The remainder of ‘Svaha’ details Gahzee’s efforts to traverse the wasteland and its dangers, and finding who holds the chip. So doing will require alliances with the more untrustworthy inhabitants of the squats. But Gazhee is not without formidable resources of his own, for he can access the separate reality known as the Dreamtime, where the gods of Indian myth and legend not only are real, but willing to bestow unique powers upon those they favor………..

I finished ‘Svaha’ thinking that it would have been a better novel had the ‘Injun Mysticism’ component been greatly reduced.

The cyberpunk segments of the novel will be immediately familiar to anyone who has read the early work of Gibson, Sterling, Kadrey, and Shirley: prose that is dense, highly descriptive, and filled with italicized idioms and phrases in Japanese (Nihongo). These segments propel the narrative and culminate in a denouement that stays true to the plot.

But the steady diet of segments devoted to Injun Mysticism are difficult to digest, and tend to sap the narrative of momentum. For example, author de Lint’s desire to lend his novel an authentic ‘Iroquois’ flavor means that within the book’s first few pages, the reader will have to negotiate a lumbering lexicon containing words like these: Mino-dae aeshowishinaug; Kikinowautchi-beedaudae; madjimadzuin; and Tci manaudjimikooyaun n’d’aupinumoon.

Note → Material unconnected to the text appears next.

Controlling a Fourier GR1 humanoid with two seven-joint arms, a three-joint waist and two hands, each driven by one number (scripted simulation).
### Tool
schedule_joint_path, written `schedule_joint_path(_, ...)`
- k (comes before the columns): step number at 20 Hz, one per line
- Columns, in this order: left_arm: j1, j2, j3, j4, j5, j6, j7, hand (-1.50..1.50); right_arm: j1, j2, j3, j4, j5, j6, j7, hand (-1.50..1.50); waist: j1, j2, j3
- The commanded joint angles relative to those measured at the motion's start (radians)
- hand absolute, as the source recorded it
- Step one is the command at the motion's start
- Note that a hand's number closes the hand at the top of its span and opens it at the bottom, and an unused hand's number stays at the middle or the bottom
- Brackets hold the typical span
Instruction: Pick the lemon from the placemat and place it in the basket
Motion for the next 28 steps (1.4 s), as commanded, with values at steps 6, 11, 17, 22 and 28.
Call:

Too often the Injun segments come across as a too-earnest effort to pay ideological tribute to the wonder and majesty of the Amerindian Experience, ultimately serving to render the hero Gahzee as a kind of Redskin version of Jesus........?!

The verdict ? I can’t recommend ‘Svaha’ as a title worthy of being included in the cyberpunk canon, but its offbeat nature makes it attractive to those fans of the genre who are willing to plow through the Injun segments in order to get at the underlying cyberpunk goodness.